Assigned task >> Only the lines from the top of the data through the one with "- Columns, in" are to be written out, each exactly as it stands.

[Opening Records for this exercise section]

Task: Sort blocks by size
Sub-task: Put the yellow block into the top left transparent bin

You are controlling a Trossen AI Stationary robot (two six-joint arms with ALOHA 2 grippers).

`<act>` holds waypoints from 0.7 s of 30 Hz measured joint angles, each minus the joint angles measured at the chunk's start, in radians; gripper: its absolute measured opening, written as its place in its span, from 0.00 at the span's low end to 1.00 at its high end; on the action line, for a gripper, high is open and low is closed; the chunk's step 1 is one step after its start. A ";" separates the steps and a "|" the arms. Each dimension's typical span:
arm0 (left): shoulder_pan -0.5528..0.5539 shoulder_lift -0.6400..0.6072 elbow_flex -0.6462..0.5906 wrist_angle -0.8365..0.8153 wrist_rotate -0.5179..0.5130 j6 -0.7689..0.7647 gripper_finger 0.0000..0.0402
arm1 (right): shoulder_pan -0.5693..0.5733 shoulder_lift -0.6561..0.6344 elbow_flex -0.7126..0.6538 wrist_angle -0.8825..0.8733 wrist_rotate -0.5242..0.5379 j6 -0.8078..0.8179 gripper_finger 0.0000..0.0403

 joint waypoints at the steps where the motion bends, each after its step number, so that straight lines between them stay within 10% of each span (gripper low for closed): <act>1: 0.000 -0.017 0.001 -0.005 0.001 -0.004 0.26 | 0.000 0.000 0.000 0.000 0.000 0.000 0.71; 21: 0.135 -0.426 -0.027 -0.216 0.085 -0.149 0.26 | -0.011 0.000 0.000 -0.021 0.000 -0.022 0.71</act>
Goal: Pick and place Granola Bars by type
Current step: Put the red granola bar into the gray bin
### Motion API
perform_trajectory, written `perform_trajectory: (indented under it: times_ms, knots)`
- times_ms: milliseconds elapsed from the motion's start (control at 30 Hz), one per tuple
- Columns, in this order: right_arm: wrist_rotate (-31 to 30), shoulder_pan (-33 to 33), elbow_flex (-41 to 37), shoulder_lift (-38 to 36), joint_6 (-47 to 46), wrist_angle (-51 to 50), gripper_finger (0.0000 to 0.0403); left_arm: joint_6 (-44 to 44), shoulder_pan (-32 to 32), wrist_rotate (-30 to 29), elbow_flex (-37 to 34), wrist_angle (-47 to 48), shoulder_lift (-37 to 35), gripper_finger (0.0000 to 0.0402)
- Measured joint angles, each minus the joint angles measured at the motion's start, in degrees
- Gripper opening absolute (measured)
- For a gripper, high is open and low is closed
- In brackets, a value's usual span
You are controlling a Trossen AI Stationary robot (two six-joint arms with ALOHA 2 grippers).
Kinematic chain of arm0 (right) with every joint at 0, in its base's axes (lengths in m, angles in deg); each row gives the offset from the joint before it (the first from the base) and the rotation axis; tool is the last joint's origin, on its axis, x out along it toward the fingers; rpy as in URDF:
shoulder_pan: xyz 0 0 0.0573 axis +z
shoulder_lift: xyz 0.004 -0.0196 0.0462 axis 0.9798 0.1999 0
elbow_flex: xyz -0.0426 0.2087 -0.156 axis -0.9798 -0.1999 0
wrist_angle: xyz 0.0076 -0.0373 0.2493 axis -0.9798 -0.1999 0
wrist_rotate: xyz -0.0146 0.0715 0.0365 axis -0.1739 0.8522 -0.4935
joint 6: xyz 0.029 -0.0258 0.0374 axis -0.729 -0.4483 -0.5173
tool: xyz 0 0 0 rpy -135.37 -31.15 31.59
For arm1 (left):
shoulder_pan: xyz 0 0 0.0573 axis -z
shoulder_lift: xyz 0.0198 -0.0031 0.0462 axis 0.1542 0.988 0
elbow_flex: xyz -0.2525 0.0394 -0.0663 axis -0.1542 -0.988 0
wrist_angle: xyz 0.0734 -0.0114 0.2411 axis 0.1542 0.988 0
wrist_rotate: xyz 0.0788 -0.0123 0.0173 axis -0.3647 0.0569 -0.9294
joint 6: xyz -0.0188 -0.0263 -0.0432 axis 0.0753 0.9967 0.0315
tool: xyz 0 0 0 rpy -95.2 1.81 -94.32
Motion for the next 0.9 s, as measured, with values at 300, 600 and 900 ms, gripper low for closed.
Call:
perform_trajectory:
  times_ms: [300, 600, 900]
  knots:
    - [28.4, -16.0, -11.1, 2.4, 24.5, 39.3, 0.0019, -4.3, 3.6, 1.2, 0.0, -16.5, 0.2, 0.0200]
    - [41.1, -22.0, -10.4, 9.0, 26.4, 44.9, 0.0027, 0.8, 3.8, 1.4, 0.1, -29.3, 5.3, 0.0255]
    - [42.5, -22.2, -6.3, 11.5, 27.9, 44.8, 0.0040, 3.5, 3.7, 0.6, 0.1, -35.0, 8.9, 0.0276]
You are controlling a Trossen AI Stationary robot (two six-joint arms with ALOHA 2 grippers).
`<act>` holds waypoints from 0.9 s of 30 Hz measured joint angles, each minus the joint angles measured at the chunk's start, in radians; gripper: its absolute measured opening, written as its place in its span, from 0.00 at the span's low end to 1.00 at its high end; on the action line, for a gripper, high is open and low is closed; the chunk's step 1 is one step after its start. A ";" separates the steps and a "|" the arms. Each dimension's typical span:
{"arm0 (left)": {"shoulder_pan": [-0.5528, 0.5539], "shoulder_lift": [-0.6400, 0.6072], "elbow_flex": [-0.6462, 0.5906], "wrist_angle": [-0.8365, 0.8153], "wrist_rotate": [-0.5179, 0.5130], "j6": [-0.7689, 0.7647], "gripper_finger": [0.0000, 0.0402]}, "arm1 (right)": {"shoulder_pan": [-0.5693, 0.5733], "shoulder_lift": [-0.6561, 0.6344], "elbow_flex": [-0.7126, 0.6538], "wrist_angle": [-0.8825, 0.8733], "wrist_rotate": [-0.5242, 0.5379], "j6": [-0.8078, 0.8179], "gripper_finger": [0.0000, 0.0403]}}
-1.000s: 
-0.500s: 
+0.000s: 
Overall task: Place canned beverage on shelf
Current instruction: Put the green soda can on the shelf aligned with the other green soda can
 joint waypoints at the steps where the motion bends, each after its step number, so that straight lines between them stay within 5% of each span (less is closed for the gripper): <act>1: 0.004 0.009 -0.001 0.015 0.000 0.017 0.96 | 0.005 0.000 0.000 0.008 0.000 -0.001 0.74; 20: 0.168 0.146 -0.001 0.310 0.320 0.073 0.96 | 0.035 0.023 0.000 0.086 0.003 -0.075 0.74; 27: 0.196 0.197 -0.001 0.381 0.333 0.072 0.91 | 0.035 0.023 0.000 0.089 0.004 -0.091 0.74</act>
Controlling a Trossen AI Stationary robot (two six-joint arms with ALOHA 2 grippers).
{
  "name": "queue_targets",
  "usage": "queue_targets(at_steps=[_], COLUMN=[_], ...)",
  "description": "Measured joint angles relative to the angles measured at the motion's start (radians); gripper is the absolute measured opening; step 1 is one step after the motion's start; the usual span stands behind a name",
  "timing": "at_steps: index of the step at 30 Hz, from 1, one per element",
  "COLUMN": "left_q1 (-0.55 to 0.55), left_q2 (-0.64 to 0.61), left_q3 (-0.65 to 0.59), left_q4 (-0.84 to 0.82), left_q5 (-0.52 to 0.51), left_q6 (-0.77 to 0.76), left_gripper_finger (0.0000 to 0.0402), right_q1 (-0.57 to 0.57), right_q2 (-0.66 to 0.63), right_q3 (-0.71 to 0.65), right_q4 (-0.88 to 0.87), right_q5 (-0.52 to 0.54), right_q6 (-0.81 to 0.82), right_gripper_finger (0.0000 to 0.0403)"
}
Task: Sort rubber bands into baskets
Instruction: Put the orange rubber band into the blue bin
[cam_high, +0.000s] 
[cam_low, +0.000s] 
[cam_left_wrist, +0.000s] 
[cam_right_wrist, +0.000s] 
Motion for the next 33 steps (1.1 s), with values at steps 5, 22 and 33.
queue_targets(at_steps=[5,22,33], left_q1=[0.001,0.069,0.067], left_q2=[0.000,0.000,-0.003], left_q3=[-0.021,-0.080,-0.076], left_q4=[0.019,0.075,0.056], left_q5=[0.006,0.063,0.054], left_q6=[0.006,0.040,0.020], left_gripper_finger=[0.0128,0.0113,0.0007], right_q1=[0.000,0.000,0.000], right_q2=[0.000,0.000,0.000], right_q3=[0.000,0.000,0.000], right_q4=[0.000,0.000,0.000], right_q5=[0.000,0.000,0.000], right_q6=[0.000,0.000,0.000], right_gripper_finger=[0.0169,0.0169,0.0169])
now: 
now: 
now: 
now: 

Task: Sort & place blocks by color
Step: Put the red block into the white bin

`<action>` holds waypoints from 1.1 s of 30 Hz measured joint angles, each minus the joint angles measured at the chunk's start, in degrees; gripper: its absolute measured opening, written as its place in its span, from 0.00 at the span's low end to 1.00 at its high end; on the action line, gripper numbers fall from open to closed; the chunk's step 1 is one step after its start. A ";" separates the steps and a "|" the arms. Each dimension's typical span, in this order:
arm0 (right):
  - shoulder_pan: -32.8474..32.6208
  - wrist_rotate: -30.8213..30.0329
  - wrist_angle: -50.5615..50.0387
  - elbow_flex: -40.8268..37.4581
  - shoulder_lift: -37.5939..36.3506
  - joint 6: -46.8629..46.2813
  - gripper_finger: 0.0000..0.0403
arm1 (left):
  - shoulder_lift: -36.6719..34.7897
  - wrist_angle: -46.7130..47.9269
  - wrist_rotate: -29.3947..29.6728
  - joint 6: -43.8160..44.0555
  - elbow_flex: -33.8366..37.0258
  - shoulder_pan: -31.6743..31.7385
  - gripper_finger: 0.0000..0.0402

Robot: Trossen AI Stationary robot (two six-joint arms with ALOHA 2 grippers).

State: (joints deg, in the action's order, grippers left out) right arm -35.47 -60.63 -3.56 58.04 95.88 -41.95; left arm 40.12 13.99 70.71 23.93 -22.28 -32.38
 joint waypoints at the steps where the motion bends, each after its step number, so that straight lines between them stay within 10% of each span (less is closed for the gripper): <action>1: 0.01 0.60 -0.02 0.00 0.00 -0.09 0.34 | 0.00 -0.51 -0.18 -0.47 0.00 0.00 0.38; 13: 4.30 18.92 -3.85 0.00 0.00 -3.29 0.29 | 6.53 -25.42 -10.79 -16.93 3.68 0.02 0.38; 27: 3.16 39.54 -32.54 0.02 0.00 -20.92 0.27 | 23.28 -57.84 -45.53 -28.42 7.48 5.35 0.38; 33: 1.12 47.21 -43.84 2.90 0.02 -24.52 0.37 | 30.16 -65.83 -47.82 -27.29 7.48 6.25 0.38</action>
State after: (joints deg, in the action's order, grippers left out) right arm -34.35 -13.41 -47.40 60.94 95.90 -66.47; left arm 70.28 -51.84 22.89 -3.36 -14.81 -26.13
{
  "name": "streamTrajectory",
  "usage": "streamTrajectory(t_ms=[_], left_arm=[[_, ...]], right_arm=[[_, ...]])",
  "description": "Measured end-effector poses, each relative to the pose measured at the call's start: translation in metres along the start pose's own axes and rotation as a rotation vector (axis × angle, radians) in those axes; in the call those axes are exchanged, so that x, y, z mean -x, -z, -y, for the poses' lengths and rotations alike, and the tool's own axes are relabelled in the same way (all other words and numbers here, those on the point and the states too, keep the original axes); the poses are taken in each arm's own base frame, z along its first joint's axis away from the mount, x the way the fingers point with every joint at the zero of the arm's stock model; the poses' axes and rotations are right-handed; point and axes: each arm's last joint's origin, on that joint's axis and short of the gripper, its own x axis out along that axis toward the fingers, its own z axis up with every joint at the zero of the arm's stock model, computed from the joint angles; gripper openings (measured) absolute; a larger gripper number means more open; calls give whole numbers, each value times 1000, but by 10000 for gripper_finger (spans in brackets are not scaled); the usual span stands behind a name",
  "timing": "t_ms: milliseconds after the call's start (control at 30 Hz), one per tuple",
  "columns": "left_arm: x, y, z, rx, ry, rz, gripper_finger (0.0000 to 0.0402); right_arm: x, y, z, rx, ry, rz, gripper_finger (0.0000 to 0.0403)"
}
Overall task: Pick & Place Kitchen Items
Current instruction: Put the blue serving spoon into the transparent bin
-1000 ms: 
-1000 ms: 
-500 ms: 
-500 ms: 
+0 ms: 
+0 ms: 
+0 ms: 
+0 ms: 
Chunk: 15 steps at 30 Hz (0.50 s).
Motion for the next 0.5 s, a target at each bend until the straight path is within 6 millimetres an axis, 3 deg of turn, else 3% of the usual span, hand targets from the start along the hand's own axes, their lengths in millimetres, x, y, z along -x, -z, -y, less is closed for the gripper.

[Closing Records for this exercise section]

Exercise response >>
Task: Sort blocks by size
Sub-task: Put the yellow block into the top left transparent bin

You are controlling a Trossen AI Stationary robot (two six-joint arms with ALOHA 2 grippers).

`<act>` holds waypoints from 0.7 s of 30 Hz measured joint angles, each minus the joint angles measured at the chunk's start, in radians; gripper: its absolute measured opening, written as its place in its span, from 0.00 at the span's low end to 1.00 at its high end; on the action line, for a gripper, high is open and low is closed; the chunk's step 1 is one step after its start. A ";" separates the steps and a "|" the arms. Each dimension's typical span:
arm0 (left): shoulder_pan -0.5528..0.5539 shoulder_lift -0.6400..0.6072 elbow_flex -0.6462..0.5906 wrist_angle -0.8365..0.8153 wrist_rotate -0.5179..0.5130 j6 -0.7689..0.7647 gripper_finger 0.0000..0.0402
arm1 (right): shoulder_pan -0.5693..0.5733 shoulder_lift -0.6561..0.6344 elbow_flex -0.7126..0.6538 wrist_angle -0.8825..0.8733 wrist_rotate -0.5242..0.5379 j6 -0.8078..0.8179 gripper_finger 0.0000..0.0403

 joint waypoints at the steps where the motion bends, each after its step number, so that straight lines between them stay within 10% of each span (gripper low for closed): <act>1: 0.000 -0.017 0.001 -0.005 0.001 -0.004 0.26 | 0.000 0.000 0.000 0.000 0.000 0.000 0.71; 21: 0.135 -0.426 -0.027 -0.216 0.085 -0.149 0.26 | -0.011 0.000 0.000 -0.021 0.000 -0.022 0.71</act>
Goal: Pick and place Granola Bars by type
Current step: Put the red granola bar into the gray bin
### Motion API
perform_trajectory, written `perform_trajectory: (indented under it: times_ms, knots)`
- times_ms: milliseconds elapsed from the motion's start (control at 30 Hz), one per tuple
- Columns, in this order: right_arm: wrist_rotate (-31 to 30), shoulder_pan (-33 to 33), elbow_flex (-41 to 37), shoulder_lift (-38 to 36), joint_6 (-47 to 46), wrist_angle (-51 to 50), gripper_finger (0.0000 to 0.0403); left_arm: joint_6 (-44 to 44), shoulder_pan (-32 to 32), wrist_rotate (-30 to 29), elbow_flex (-37 to 34), wrist_angle (-47 to 48), shoulder_lift (-37 to 35), gripper_finger (0.0000 to 0.0402)

There is nothing more to the output.